Statistical mechanics far from equilibrium: Prediction and test for a sheared system

We report the application of a far-from-equilibrium statistical-mechanical theory to a nontrivial system with Newtonian interactions in continuous boundary-driven flow. By numerically time stepping the force-balance equations of a one-dimensional model fluid we measure occupancies and transition rates in simulation.
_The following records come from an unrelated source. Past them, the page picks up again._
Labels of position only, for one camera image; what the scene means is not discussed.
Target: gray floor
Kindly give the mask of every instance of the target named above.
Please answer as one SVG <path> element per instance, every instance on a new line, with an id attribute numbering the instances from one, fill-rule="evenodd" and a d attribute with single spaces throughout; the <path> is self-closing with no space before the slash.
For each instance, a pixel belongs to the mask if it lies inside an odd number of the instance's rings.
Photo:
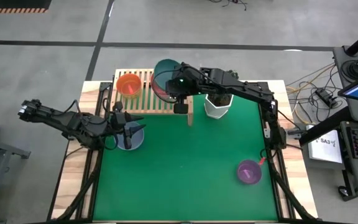
<path id="1" fill-rule="evenodd" d="M 335 46 L 358 38 L 358 0 L 247 2 L 244 12 L 241 5 L 207 0 L 116 0 L 104 41 Z M 96 41 L 107 3 L 53 0 L 47 14 L 0 15 L 0 40 Z M 11 162 L 0 190 L 0 217 L 8 223 L 46 219 L 67 145 L 58 131 L 20 121 L 17 111 L 25 99 L 64 109 L 79 98 L 92 53 L 92 47 L 0 45 L 0 140 L 32 151 L 28 161 Z M 93 80 L 110 80 L 116 68 L 152 68 L 163 58 L 286 83 L 333 61 L 330 52 L 102 48 Z M 315 84 L 327 80 L 323 75 Z M 315 109 L 307 110 L 316 120 Z M 358 223 L 358 198 L 345 203 L 336 193 L 338 170 L 308 165 L 308 175 L 320 218 Z"/>

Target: desk
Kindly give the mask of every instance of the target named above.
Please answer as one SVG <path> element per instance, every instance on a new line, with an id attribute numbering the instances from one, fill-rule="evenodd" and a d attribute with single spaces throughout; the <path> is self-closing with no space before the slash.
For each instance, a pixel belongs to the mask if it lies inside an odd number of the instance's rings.
<path id="1" fill-rule="evenodd" d="M 275 93 L 275 98 L 278 100 L 279 110 L 287 117 L 292 119 L 291 108 L 285 89 L 283 80 L 262 80 L 258 82 L 267 82 L 271 91 Z M 94 113 L 96 102 L 99 94 L 99 86 L 101 82 L 84 82 L 83 89 L 80 97 L 80 107 L 84 112 Z M 293 128 L 293 125 L 288 122 L 283 116 L 279 116 L 280 124 L 285 129 Z M 289 144 L 298 145 L 296 140 L 288 140 Z M 79 148 L 76 141 L 72 141 L 68 145 L 67 153 Z M 52 201 L 50 218 L 59 217 L 69 206 L 71 201 L 75 198 L 81 187 L 81 181 L 85 166 L 87 151 L 80 150 L 70 157 L 63 164 L 62 173 L 58 180 L 57 191 Z M 288 176 L 289 186 L 291 191 L 295 194 L 302 206 L 313 216 L 317 217 L 316 207 L 314 205 L 313 195 L 311 193 L 308 175 L 306 173 L 306 167 L 303 162 L 303 156 L 299 149 L 288 147 L 283 151 L 283 158 L 285 161 L 285 168 Z M 88 191 L 85 197 L 83 216 L 88 214 L 88 206 L 90 202 L 91 189 Z M 286 199 L 281 190 L 279 190 L 281 208 L 283 210 L 283 216 L 289 217 L 288 209 L 286 205 Z"/>

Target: green mat
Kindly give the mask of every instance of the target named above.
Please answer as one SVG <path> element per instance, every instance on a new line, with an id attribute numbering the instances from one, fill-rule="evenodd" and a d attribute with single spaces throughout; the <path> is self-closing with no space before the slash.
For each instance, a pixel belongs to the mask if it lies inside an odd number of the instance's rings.
<path id="1" fill-rule="evenodd" d="M 257 104 L 234 98 L 215 120 L 203 103 L 194 97 L 192 127 L 187 116 L 144 116 L 140 148 L 104 151 L 94 220 L 277 220 L 267 163 L 256 185 L 236 175 L 242 160 L 258 162 L 264 148 Z"/>

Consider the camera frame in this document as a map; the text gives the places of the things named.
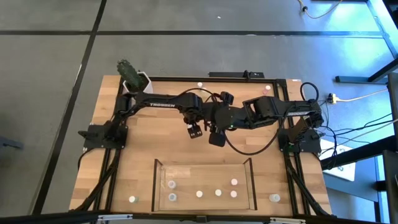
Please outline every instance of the green plant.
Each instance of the green plant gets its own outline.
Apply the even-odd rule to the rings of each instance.
[[[133,90],[142,91],[145,88],[145,82],[126,59],[118,61],[118,72]]]

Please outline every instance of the potted plant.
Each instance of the potted plant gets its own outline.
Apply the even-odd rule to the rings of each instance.
[[[118,61],[118,72],[123,77],[124,92],[153,93],[152,82],[145,72],[136,72],[136,69],[126,59]]]

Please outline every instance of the wooden table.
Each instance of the wooden table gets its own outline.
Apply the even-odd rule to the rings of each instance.
[[[113,113],[120,76],[104,76],[92,119],[103,124]],[[153,82],[154,93],[177,95],[196,87],[195,82]],[[287,80],[290,100],[302,100],[300,80]],[[227,91],[234,95],[234,105],[242,107],[242,101],[262,95],[263,83],[204,83],[212,92]],[[206,93],[196,94],[207,98]],[[208,144],[209,132],[190,139],[182,115],[175,109],[144,108],[127,121],[129,132],[126,147],[122,150],[112,201],[112,212],[151,213],[152,179],[154,160],[167,164],[241,164],[248,157],[233,151],[227,144],[216,147]],[[264,147],[276,132],[277,122],[255,130],[228,132],[231,142],[244,152],[254,152]],[[70,208],[76,208],[93,190],[100,176],[104,149],[95,149],[81,161]],[[257,196],[257,210],[207,210],[156,213],[206,214],[206,215],[264,215],[288,217],[292,215],[285,164],[277,141],[264,152],[252,156]],[[323,174],[318,159],[310,153],[302,153],[301,161],[305,183],[322,208],[331,213]],[[303,213],[300,191],[296,186],[298,210]],[[103,191],[100,208],[104,208],[107,186]],[[270,194],[279,194],[279,203],[269,200]],[[138,203],[129,203],[130,196],[138,196]]]

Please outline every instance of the white pot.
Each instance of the white pot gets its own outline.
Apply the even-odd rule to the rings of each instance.
[[[148,77],[148,75],[145,72],[137,72],[138,75],[141,75],[142,77],[145,77],[148,80],[148,85],[144,88],[143,92],[144,93],[154,93],[154,88],[152,87],[152,81]],[[127,82],[123,82],[123,94],[128,93],[129,89],[127,88]],[[131,105],[135,105],[136,100],[134,98],[131,98]]]

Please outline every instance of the floor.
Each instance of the floor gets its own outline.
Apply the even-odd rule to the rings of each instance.
[[[0,31],[92,30],[100,3],[0,0]],[[304,3],[313,15],[335,4]],[[398,45],[381,0],[372,4]],[[208,72],[251,70],[269,78],[298,78],[316,84],[321,99],[329,93],[354,98],[385,88],[339,84],[334,77],[369,76],[393,60],[381,36],[361,33],[379,31],[363,2],[343,2],[331,14],[313,20],[300,13],[294,0],[113,0],[106,4],[99,30],[357,31],[357,35],[97,35],[44,213],[68,209],[83,145],[77,131],[90,122],[102,76],[117,74],[121,58],[150,76],[206,77]],[[0,150],[0,217],[30,212],[88,41],[88,35],[0,35],[0,136],[25,145],[23,150]],[[310,88],[305,94],[314,96]],[[359,127],[390,112],[388,92],[383,92],[330,106],[329,126]],[[389,126],[358,140],[372,142],[391,134]],[[328,194],[335,215],[374,220],[372,202],[332,189]]]

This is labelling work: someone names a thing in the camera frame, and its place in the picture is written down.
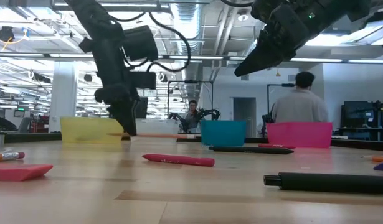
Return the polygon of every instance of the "doorway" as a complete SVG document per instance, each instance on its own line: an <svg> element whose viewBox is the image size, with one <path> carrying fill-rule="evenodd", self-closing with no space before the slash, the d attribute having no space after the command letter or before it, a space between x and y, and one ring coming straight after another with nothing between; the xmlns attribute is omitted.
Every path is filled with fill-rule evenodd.
<svg viewBox="0 0 383 224"><path fill-rule="evenodd" d="M256 98L234 97L233 98L233 120L247 122L247 138L254 138L256 132Z"/></svg>

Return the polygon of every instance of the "black cable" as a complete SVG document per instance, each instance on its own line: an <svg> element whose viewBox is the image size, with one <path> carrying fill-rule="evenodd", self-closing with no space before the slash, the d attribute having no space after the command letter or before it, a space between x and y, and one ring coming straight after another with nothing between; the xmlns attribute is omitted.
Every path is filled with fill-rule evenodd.
<svg viewBox="0 0 383 224"><path fill-rule="evenodd" d="M133 17L133 18L130 18L130 19L118 19L118 18L115 18L113 16L111 16L113 19L117 20L117 21L120 21L120 22L131 22L131 21L135 21L137 19L140 19L143 15L145 15L147 12L142 12L140 14L138 14L137 16Z"/></svg>
<svg viewBox="0 0 383 224"><path fill-rule="evenodd" d="M228 5L228 6L231 6L231 7L250 7L252 6L253 2L249 2L249 3L233 3L233 2L230 2L228 0L221 0L222 3Z"/></svg>
<svg viewBox="0 0 383 224"><path fill-rule="evenodd" d="M147 72L149 72L149 70L151 69L151 67L152 67L153 65L157 65L157 66L159 66L159 67L161 67L161 68L163 68L163 69L165 69L165 70L167 70L167 71L169 71L169 72L180 72L180 71L184 70L185 68L187 68L187 66L189 66L189 64L190 64L190 62L191 62L191 48L190 48L190 44L189 44L189 42L187 41L187 39L186 39L186 38L185 38L179 31L177 31L176 29L173 29L173 28L171 28L171 27L168 27L168 26L166 26L166 25L164 25L164 24L158 22L158 21L154 18L153 14L152 14L151 12L148 12L148 15L149 15L149 17L151 18L151 20L152 20L155 24L157 24L158 26L162 27L163 29L166 29L166 30L169 30L169 31L174 32L175 34L177 34L177 35L180 37L181 40L183 40L183 42L184 42L184 44L186 45L186 48L187 48L187 61L186 61L186 64L185 64L183 67L178 68L178 69L170 69L170 68L166 67L165 65L162 65L162 64L159 63L159 62L153 62L153 63L151 63L151 64L148 66L148 68L147 68Z"/></svg>

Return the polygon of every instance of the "ceiling duct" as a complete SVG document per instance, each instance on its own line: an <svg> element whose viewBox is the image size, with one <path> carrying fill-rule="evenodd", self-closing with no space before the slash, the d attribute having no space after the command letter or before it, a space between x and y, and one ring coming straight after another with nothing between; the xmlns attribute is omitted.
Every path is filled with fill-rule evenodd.
<svg viewBox="0 0 383 224"><path fill-rule="evenodd" d="M202 38L202 4L171 4L173 14L173 25L187 39ZM184 42L176 42L179 54L187 55L187 48ZM202 43L189 41L191 55L200 55ZM201 80L202 66L199 63L190 63L186 68L186 80ZM196 90L201 89L201 84L186 85L186 94L189 99L198 100Z"/></svg>

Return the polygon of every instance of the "table surface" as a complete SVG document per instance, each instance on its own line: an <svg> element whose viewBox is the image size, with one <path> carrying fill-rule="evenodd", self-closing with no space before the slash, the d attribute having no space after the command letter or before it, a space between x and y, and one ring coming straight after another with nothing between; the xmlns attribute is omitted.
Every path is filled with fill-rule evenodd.
<svg viewBox="0 0 383 224"><path fill-rule="evenodd" d="M33 142L5 150L26 154L11 163L54 168L36 180L0 182L0 224L383 223L383 195L287 192L263 184L263 175L278 172L383 175L360 158L383 152L237 154L163 139L122 146ZM213 157L216 165L149 162L141 157L146 153Z"/></svg>

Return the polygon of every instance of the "ceiling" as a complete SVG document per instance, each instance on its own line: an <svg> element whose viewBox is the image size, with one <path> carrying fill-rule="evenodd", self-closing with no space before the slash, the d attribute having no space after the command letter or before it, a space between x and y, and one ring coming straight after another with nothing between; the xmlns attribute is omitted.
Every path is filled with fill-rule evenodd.
<svg viewBox="0 0 383 224"><path fill-rule="evenodd" d="M80 54L78 44L87 37L87 33L80 25L72 11L57 11L56 7L51 7L50 0L30 1L28 6L7 6L0 5L0 28L2 26L13 27L15 39L11 44L5 44L0 41L0 52L35 52L48 54ZM129 8L141 7L140 4L151 4L154 1L100 1L104 2L107 7L111 7L108 3L128 4L123 7L111 7L110 14L117 18L127 19L139 14L138 11L127 11ZM170 0L161 1L163 6L168 6ZM195 2L193 0L185 0L185 2ZM202 1L210 3L202 4L201 12L201 35L191 43L200 43L201 55L242 55L248 49L257 36L257 27L262 27L261 22L256 21L252 17L244 21L237 18L241 14L249 15L249 9L226 9L220 1ZM63 1L54 1L54 6L62 5ZM383 1L373 1L372 11L376 12L383 9ZM169 13L153 13L154 17L164 25L174 27L175 21L173 15ZM224 30L217 45L217 34L220 32L220 25L224 22ZM356 27L361 26L364 21L350 22L346 18L331 26L331 30L356 31ZM170 31L161 29L154 24L148 16L143 16L137 21L121 23L124 29L130 29L136 26L149 25L154 35L156 45L160 55L178 54L179 39ZM190 28L177 27L186 37L193 30ZM315 47L304 46L298 51L299 58L377 58L383 55L383 49L378 45L363 44L353 47ZM32 70L47 78L53 79L54 61L51 60L17 60L13 58L0 58L0 107L16 107L16 105L31 105L31 109L35 113L48 113L51 97L52 86L46 83L39 83L29 78L29 71ZM79 69L79 88L77 93L77 111L81 114L101 114L106 115L105 105L95 102L93 99L94 91L101 87L101 81L95 76L96 67L92 61L75 62ZM167 66L179 68L181 62L167 63ZM303 67L303 63L284 63L280 67ZM153 67L152 71L164 73L169 80L183 80L187 78L188 73L201 72L202 70L190 68L186 72L168 73L159 67ZM86 82L85 74L92 74L93 80ZM230 75L223 74L228 77L228 82L233 78ZM210 75L201 75L198 79L208 80ZM190 88L183 84L175 86L171 84L174 90L170 96L169 109L172 112L184 111L187 107L187 101L190 98L190 91L193 91L193 97L199 95L199 87ZM165 117L167 110L167 89L168 84L158 81L156 91L143 91L139 93L143 96L149 96L148 111L154 116Z"/></svg>

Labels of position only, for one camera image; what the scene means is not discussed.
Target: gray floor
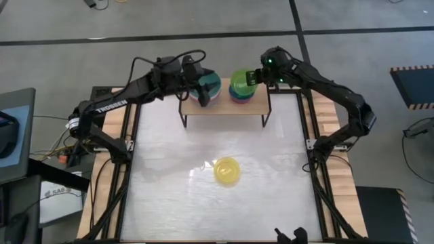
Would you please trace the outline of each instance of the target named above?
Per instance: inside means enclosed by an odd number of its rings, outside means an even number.
[[[434,2],[429,0],[296,3],[305,30],[434,26]],[[286,0],[111,1],[103,12],[88,9],[82,0],[9,0],[0,14],[0,41],[261,30],[294,30]],[[408,111],[388,71],[434,64],[434,32],[315,35],[306,42],[312,63],[323,75],[363,94],[378,116],[372,133],[349,154],[355,183],[403,189],[420,242],[432,243],[434,186],[405,166],[401,131],[434,112]],[[275,45],[301,58],[295,36],[0,47],[1,92],[35,87],[35,114],[67,117],[89,97],[92,86],[124,84],[134,56],[155,58],[202,48],[208,53],[203,65],[225,77],[238,68],[258,67],[259,55]],[[149,68],[141,64],[135,76]],[[343,108],[338,115],[345,123]],[[35,119],[34,125],[33,150],[47,149],[64,129],[63,122],[47,119]],[[428,147],[433,142],[429,136],[406,141],[410,163],[431,180],[434,153]],[[43,242],[73,239],[78,223],[75,217],[45,228]]]

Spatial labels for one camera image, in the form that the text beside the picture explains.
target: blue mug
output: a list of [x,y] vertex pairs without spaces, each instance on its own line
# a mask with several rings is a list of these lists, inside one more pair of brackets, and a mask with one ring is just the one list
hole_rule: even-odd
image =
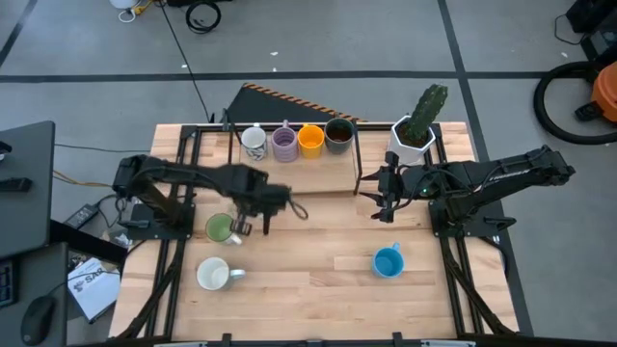
[[385,247],[373,256],[373,273],[375,276],[392,279],[400,276],[405,268],[403,255],[398,251],[396,242],[392,247]]

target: gray floor
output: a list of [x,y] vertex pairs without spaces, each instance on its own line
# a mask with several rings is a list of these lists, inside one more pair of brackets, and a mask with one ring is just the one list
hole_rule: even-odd
[[[0,46],[26,7],[0,0]],[[552,36],[553,19],[573,0],[446,0],[466,71],[542,71],[584,59],[579,47]],[[285,71],[454,71],[438,1],[235,0],[221,3],[223,21],[206,36],[191,33],[184,13],[167,9],[195,73]],[[186,74],[188,69],[160,9],[133,23],[117,20],[107,0],[40,0],[0,66],[3,75]],[[563,35],[575,39],[566,22]],[[254,82],[366,120],[396,120],[430,83],[450,87],[439,120],[469,122],[459,82],[426,78],[277,79]],[[210,113],[229,105],[248,79],[201,80]],[[470,80],[491,158],[548,144],[577,174],[560,188],[532,188],[503,201],[533,330],[539,336],[617,341],[612,270],[612,184],[617,145],[577,147],[547,135],[534,119],[536,80]],[[589,88],[564,80],[548,91],[557,122],[579,133],[612,131],[580,125],[572,112]],[[190,81],[0,83],[0,128],[54,120],[57,142],[147,149],[156,123],[206,122]],[[76,179],[110,182],[122,154],[57,148],[55,169]],[[105,189],[54,182],[53,217],[64,220]],[[110,215],[112,206],[104,206]],[[87,231],[104,229],[96,220]],[[111,314],[83,330],[69,322],[69,342],[104,338]]]

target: mug handle
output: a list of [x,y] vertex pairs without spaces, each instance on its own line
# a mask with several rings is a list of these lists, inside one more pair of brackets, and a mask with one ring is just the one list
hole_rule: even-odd
[[242,239],[240,238],[240,236],[236,235],[235,233],[233,233],[230,237],[229,240],[231,240],[231,242],[235,245],[242,245]]
[[247,276],[247,272],[242,269],[236,269],[236,270],[229,271],[229,277],[232,280],[240,280],[245,276]]

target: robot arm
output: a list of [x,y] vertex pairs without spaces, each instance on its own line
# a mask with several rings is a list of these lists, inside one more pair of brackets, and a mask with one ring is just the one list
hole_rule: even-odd
[[447,220],[462,223],[486,204],[530,186],[563,185],[575,173],[559,152],[547,146],[484,163],[398,166],[398,156],[392,152],[386,154],[386,162],[372,176],[379,179],[382,196],[372,198],[383,207],[373,218],[387,223],[393,222],[394,211],[411,200],[441,200]]
[[165,197],[154,183],[192,184],[212,189],[223,197],[233,199],[239,214],[236,231],[250,233],[244,219],[263,214],[264,233],[267,233],[270,217],[285,209],[291,194],[289,187],[268,184],[267,181],[268,173],[244,164],[207,168],[136,155],[121,160],[113,189],[121,198],[137,197],[154,211],[158,222],[168,227],[177,227],[185,222],[183,206],[177,200]]

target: cup
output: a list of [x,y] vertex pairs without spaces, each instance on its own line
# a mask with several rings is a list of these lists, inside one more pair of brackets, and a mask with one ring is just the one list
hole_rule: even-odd
[[319,158],[324,146],[324,132],[317,125],[304,124],[298,132],[298,144],[302,156],[307,159]]
[[282,127],[272,133],[272,151],[274,157],[283,163],[288,163],[298,158],[298,137],[296,132],[289,127],[289,122],[284,120]]
[[405,260],[399,252],[400,245],[396,242],[392,247],[385,247],[373,256],[373,273],[375,276],[392,279],[400,276],[405,268]]
[[224,245],[242,245],[242,239],[231,231],[233,218],[225,213],[217,213],[205,224],[205,234],[214,242]]
[[266,157],[266,132],[255,123],[252,127],[244,130],[240,138],[242,147],[253,160],[261,160]]
[[354,124],[346,119],[335,118],[326,123],[326,147],[332,154],[342,154],[349,146],[354,136]]
[[207,290],[229,289],[234,281],[247,275],[244,270],[230,270],[220,257],[209,257],[197,269],[197,282]]

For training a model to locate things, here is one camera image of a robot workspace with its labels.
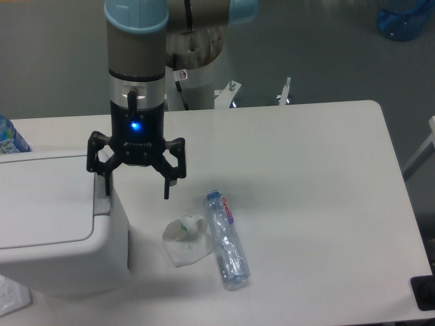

The high-shear-rate simulation data reproduce the predicted invariant quantities, thus supporting the theory that a class of nonequilibrium steady states of matter, namely, sheared complex fluids, is amenable to statistical treatment from first principles.

Figure 1

(Color online) (a) The one-dimensional rotor model of length $L$. Each of the $L$ rotors is characterized by its angle $\theta$ and angular velocity $\dot{\theta }$. (b) The potential of interaction between neighbors, $U\left(\Delta \theta \right)=-\text{cos}\Delta \theta -\text{cos}4\Delta \theta$, a symmetric periodic function of their angular difference $\Delta \theta$, with four wells, labeled $a,b,c,d$.

Figure 2

(Color online) (a) Test of the prediction ${\omega }_{da}+{\omega }_{dc}={\omega }_{ba}+{\omega }_{bc}\forall \dot{\gamma }$ with noise strength $\sigma =10$. The left-hand ordinate measures rates, using the same units as the abscissa, while the right-hand ordinate measures the dimensionless ratio. (b) Test of the predicted relationship ${\omega }_{ab}{\omega }_{ba}={\omega }_{ad}{\omega }_{da}\forall \dot{\gamma }$, with $\sigma =20$. At this higher noise strength, higher shear rates are numerically accessible because of the greater number of observed backward transitions. (c) Test of the prediction ${\omega }_{cd}{\omega }_{dc}={\omega }_{cb}{\omega }_{bc}\forall \dot{\gamma }$, for the same parameters as in (a). (d) Contours of the measured ratio $\left({\omega }_{ba}+{\omega }_{bc}\right)/\left({\omega }_{da}+{\omega }_{dc}\right)$, predicted to be unity across the whole parameter space of shear rate $\dot{\gamma }$ and noise strength $\sigma$. Data acquisition time limited simulations in the bottom left-hand corner. See supplementary material for more data [24].